Child Labour and Promoting Education in Nigeria
By Sehba Imtiaz

July 18, 2006
Just like any other third-world country, Nigeria is a source, objective, and country of transit for trafficking of children. Children are trafficked to many West African countries, such as Gabon and Togo, to work in agricultural enterprises, as domestic servants or prostitutes. In 1998, the International Labor Organization (ILO) predicted that about 24.6% of children between the ages of 10-14 are working, while in 1994, the United Nations Children’s Fund (UNICEF) said that about 24% (12 million) of all children under 16 worked.

Schooling problems are one of the issues that contribute to child labor. Children seek a job simply because there is no access to school, (either the distance is too far or there is no school at all). But if there is access, the low quality of education makes it a waste of time for students. As a result, parents may find no use in sending their kids to school, when they could stay at home and learn a skill, such as agriculture, and supplement the family income. Primary school attendance rates are unavailable for Nigeria. Although the enrollment rates show a level of commitment to learning, they do not reflect a child’s participation in school. A large part of the primary school enrollment has declined from about 86.2% in 1993 to about 70.3% in 1996. Dropout rates for primary schools are high, for both male and female, approximately 10-15% between 1990 and 1994 for each level of schooling. In Nigeria, only 64% of students complete the 5th grade, while hardly 43.5% of students continue on to junior secondary school. While the school quality is worsening, and recent school reforms are slow to take effect, schools in developing areas endure problems such as overcrowding, poor sanitation, and apathetic teachers. The teachers are not well trained and are poorly paid, making them less motivated and contributing to poor and irregular school attendance. But it is not just teachers who contribute to a child’s attendance at school; parental education and the family income play a large role in determining a child’s school and employment.
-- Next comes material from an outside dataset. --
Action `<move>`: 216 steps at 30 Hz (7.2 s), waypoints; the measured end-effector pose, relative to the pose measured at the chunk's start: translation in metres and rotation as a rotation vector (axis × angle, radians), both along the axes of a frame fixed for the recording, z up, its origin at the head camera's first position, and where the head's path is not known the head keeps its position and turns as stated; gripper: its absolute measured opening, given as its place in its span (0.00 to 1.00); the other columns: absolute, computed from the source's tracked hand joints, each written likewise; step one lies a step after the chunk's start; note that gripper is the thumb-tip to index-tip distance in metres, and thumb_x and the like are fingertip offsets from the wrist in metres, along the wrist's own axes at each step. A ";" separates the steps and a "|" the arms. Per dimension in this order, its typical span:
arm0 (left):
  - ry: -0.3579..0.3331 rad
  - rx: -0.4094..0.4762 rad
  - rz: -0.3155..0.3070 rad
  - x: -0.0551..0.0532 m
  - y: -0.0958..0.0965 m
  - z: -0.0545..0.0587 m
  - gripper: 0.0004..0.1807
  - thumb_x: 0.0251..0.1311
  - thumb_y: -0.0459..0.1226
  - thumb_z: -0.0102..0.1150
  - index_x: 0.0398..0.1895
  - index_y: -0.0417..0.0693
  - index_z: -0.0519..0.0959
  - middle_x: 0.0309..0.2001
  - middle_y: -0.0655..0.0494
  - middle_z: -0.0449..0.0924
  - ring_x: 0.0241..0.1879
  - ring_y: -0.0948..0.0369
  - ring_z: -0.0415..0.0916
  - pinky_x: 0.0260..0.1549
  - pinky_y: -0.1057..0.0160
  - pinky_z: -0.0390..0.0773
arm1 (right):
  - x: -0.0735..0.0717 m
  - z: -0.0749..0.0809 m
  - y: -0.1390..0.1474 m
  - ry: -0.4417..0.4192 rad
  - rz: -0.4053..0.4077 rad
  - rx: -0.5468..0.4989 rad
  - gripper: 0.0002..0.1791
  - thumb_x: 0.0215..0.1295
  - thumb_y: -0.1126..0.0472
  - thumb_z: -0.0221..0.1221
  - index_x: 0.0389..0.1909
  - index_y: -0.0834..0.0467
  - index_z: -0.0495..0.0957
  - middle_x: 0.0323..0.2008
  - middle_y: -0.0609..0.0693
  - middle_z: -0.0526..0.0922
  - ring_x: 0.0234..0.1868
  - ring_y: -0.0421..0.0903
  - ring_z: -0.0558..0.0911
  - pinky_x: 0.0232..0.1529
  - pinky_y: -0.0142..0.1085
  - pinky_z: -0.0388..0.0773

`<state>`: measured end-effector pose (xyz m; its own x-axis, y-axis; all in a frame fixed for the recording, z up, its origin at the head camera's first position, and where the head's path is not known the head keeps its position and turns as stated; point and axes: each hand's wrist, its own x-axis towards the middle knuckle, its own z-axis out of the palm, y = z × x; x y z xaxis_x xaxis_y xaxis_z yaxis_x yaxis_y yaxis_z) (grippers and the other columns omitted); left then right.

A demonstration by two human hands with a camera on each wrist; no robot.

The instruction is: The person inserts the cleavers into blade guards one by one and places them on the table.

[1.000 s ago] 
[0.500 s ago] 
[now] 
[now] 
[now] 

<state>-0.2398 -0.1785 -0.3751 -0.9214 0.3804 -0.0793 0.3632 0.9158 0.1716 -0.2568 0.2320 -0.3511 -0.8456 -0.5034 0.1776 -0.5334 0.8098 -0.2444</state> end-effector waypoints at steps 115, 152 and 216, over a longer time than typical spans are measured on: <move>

Parents have a lot of control over their children, so their view of the value of schooling is the main purpose of a child’s attendance. Educated parents understand the importance of schooling from their own personal experience. But then again, if a child drops out of school, it may not be because of irresponsible parenting, it may be due to their financial situation, so they may become potential workers. If a poor family is able to recognize good quality schooling, they are frequently prepared to sacrifice child labor to invest in a good education for their kids. In the 1970’s, most parents did not believe that their children should stay in school longer than 3 or 4 years if they were boys, less if they were girls. They are homegrown people who do not know the value of schooling and are discriminating against girls. Mostly in the rural and northern parts of Nigeria, a bias exists against girls’ education. Approximately 42% of rural girls are enrolled compared to 72% of urban girls. In northern Nigeria, girls are usually withdrawn from school and placed into early marriages, domestic and agricultural labor, or commercial activities, such as trading or street vending. In certain countries, it is established that women will not fit into traditional roles if they become educated. The common idea is that educated females will not get married and will not be able to conceive children. While all of us in the western world know that that is not true, that educated females can get married and can have children, it is these cultural practices that restrict the education of females and promote child employment. As well as the acceptance of social class separation that supports child labor. In fact, many families will raise their daughters to take over household duties to release the mother for paid labor.

In the 1990’s, parents slowly started to change their minds about schooling and child education. They decided that their children should stay in school longer, whether it is a boy or a girl. But why the change? Parents were responding to the changes that were occurring in schooling positively. The quality of schooling got better, which in turn made the number of children returning to school increase. This was followed by the repetition and drop out rate decreasing and the academic achievement increasing. In 1999, the president of Nigeria, Olusegun Obasanjo, launched a new program called the Universal Basic Education plan. It required that the first nine years of schooling be free and mandatory. The plan aimed to improve importance, efficiency, and quality of schools; and to create programs to address basic education needs of nomadic and out-of-school kids, youth, and adults. The Federal Ministry of Women Affairs and Social Welfare, along with UNICEF and Centre for Non-Formal Education and Training (CENFET), worked on a non-formal education program for girls, school dropouts, children without access to schools, and kids mainly from Koranic schools, where girls make up for 60% of all dropouts. Girls have shown considerable performance improvements over time and these efforts have contributed to an increase in enrollment, especially among girls, and better opportunities for non-formal and nomadic education.

We can stop child labor from happening if we give what we can to help the funds in these countries for schooling. We can help a child learn so they can get a better job than their parents and help them and others. So they can eventually help stop this cycle of labor. It may be cheap and inexpensive for employers to have a child work more than 8 hours a day, but those children will lose all their innocence. They won’t have a childhood, and they cannot get back all the years they miss out in working. These are the years they are suppose to be out learning and having fun with their friends, not working 12 or more hours a day, trying to earn a living. If kids lose those years now, they can never get them back, and this cycle will never stop. Even if we help one child at a time, one day, we can stop this together.